## EXERCISE BRIEF
Set down, word for word, every line of the material below from the one containing "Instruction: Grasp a" through the one containing "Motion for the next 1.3", but none of its pictures.

---- PROVIDED RECORDS

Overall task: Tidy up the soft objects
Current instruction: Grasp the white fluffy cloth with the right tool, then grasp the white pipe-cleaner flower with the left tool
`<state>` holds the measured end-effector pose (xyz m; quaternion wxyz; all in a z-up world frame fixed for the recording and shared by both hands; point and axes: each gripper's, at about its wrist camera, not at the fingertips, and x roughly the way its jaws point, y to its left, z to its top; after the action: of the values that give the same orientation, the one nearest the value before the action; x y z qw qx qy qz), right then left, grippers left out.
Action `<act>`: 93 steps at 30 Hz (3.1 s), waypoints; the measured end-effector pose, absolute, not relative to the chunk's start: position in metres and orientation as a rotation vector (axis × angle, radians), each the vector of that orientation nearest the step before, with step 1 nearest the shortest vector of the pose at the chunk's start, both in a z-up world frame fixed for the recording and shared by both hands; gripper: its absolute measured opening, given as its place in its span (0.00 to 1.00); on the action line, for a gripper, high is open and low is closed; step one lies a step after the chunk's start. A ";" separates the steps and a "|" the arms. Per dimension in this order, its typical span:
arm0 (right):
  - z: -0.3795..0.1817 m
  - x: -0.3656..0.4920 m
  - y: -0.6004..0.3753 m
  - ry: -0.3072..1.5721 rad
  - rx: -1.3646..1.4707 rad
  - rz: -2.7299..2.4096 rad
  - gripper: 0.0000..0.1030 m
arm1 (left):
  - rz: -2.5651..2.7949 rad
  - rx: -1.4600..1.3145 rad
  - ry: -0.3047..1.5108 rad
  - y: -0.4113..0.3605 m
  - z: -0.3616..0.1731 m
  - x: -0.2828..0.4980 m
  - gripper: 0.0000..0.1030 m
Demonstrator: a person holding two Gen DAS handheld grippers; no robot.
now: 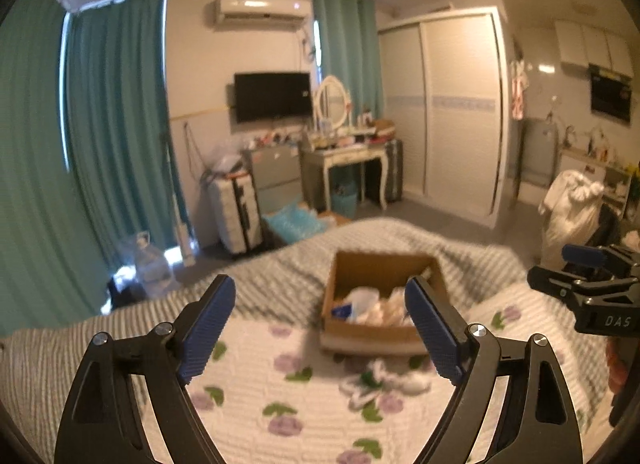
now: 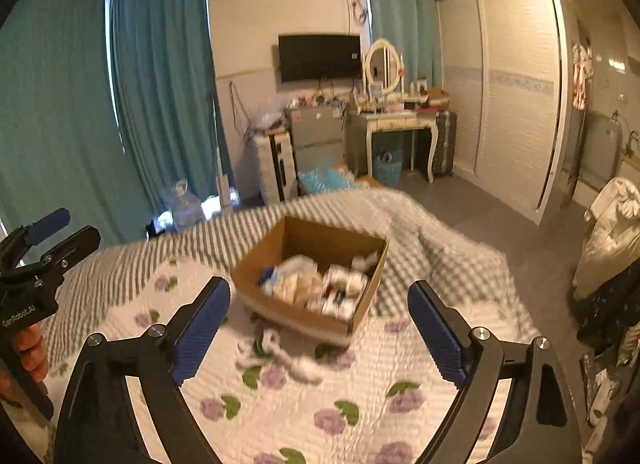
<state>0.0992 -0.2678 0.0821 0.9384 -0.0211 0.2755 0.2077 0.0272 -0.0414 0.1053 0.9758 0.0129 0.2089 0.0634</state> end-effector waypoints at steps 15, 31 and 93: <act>-0.130 0.180 -0.222 0.889 -0.110 0.470 0.76 | 0.085 0.000 0.755 -0.052 -0.078 0.099 0.85; -0.164 0.203 -0.210 0.925 -0.097 0.536 0.35 | -0.017 0.102 0.873 -0.068 -0.132 0.131 0.85; -0.136 0.213 -0.275 0.835 0.097 0.431 0.35 | -0.113 -0.063 0.899 -0.074 -0.155 0.188 0.57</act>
<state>0.2133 -0.2747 -0.1359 0.8904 0.0465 0.4023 0.2078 0.1883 -0.0745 -0.1550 0.8986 -0.0302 0.4343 -0.0544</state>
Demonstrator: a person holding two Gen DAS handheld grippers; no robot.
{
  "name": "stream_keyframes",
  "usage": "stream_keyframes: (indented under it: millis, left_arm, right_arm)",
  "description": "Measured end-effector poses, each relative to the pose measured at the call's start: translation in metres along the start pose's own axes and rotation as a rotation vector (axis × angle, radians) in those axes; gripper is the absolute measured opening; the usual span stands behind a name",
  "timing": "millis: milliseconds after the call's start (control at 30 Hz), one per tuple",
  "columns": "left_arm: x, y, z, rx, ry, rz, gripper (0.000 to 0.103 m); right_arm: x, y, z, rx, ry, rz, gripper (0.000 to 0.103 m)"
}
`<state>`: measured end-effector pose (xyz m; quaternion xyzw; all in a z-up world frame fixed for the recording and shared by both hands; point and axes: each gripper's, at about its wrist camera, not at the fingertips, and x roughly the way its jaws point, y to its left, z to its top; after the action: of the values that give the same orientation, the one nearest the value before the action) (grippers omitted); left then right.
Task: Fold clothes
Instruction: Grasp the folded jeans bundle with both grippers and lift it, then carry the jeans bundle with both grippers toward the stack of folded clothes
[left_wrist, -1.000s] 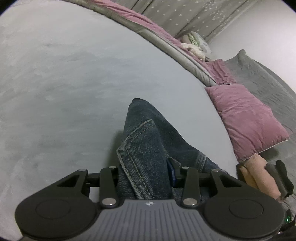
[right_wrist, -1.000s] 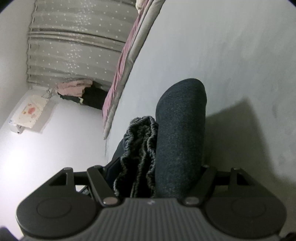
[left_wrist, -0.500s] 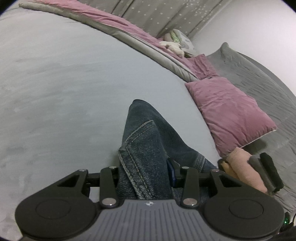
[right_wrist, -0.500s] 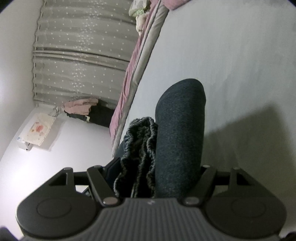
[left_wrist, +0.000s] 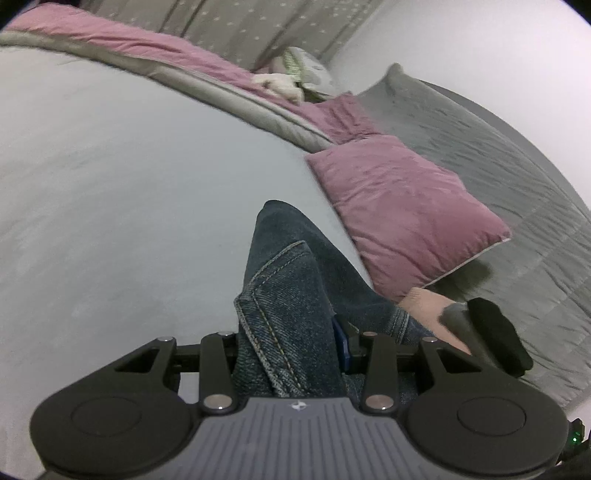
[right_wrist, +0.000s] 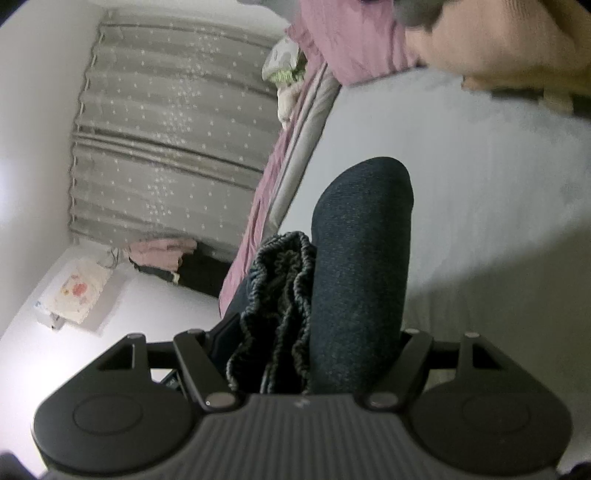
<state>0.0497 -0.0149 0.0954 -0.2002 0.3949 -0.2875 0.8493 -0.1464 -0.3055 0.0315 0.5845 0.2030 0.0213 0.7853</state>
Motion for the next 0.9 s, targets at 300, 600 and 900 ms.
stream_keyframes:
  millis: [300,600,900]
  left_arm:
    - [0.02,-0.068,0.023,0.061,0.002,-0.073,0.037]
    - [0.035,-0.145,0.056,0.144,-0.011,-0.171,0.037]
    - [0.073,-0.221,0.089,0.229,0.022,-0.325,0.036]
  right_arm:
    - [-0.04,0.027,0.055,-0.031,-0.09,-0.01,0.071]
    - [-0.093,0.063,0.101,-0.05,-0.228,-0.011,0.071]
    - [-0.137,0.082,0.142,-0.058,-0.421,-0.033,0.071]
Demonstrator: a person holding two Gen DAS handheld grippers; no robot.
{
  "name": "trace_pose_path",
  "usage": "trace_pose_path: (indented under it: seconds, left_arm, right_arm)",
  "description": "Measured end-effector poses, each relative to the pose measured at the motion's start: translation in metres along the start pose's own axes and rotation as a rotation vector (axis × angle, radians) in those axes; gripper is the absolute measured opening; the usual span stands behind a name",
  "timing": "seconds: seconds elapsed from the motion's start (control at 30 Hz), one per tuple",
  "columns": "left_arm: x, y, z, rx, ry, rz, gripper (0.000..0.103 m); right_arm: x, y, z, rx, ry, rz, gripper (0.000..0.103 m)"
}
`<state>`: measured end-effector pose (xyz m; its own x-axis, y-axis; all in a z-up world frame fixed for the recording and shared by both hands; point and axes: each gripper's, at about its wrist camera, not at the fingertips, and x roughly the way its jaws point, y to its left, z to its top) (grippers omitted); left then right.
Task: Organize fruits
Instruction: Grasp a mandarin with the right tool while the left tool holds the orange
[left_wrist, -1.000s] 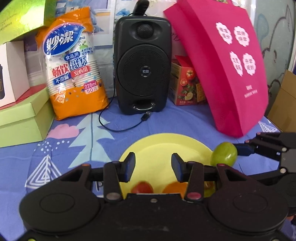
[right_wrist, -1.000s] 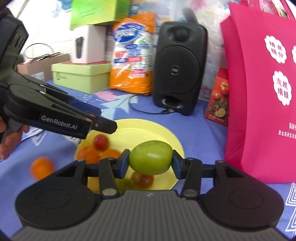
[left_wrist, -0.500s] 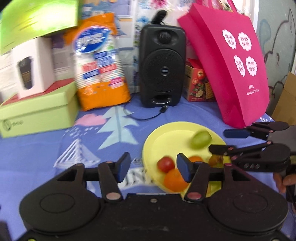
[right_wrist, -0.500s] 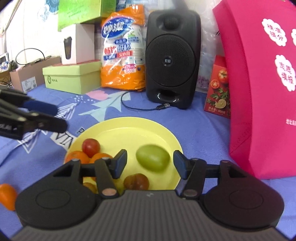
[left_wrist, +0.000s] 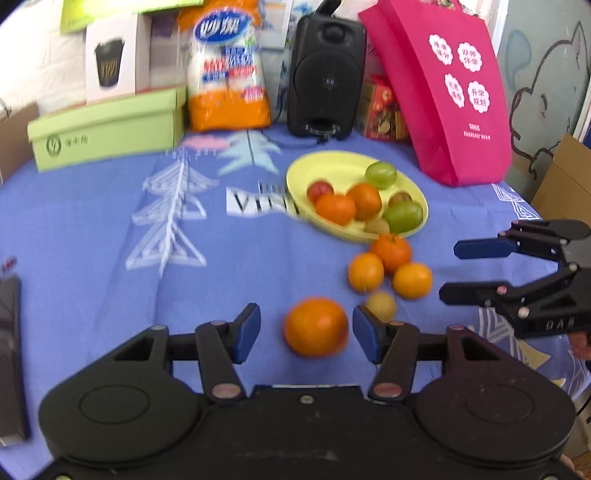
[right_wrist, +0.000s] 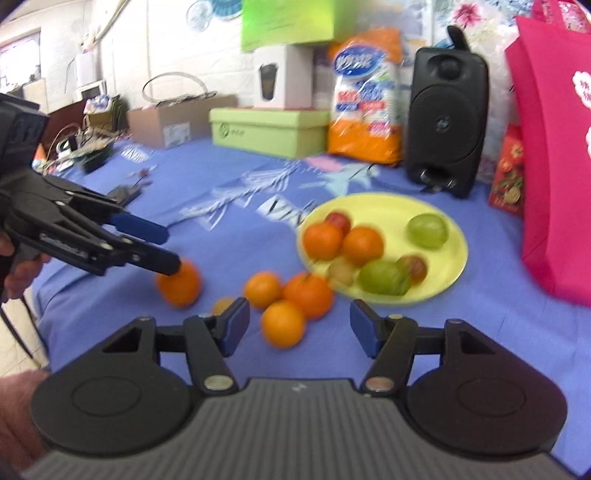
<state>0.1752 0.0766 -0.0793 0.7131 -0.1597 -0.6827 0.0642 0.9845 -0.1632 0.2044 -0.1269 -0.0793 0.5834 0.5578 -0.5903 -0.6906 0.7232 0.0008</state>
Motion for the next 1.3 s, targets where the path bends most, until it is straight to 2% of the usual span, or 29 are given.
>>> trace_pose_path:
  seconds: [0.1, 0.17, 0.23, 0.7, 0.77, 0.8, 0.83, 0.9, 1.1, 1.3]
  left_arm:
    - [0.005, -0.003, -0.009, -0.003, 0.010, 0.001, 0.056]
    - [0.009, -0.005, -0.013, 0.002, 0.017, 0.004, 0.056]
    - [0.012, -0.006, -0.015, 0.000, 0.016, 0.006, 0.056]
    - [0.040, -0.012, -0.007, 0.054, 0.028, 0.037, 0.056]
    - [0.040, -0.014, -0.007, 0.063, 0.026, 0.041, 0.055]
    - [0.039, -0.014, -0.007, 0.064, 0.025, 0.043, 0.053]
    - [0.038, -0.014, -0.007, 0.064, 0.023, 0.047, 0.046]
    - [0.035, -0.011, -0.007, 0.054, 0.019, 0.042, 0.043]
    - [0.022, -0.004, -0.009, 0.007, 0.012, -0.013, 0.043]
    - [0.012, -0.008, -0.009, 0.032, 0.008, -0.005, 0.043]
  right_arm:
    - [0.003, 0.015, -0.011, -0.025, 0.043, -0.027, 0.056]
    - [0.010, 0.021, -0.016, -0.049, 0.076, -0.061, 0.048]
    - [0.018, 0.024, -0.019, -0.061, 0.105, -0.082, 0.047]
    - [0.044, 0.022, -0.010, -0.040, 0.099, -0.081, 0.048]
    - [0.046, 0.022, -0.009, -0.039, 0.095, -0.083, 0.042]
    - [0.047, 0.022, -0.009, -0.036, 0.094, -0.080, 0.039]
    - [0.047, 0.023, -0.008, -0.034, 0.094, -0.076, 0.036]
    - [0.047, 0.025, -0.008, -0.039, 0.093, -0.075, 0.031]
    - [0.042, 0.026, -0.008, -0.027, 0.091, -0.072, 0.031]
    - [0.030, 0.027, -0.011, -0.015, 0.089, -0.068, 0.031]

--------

## YOUR SOLUTION
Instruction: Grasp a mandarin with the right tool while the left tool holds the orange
[left_wrist, -1.000s] 
[right_wrist, -1.000s] 
[left_wrist, -0.500s] 
[right_wrist, -0.500s] 
[left_wrist, +0.000s] 
[right_wrist, +0.000s] 
<state>0.1752 0.0766 -0.0793 0.7131 -0.1597 -0.6827 0.0642 0.9845 -0.1632 0.2044 -0.1269 -0.0793 0.5834 0.5578 -0.5903 -0.6906 0.7232 0.0008</state>
Motion for the next 1.3 s, targets where the path bends most, until it is straight to 2% of the usual span, or 29 are given.

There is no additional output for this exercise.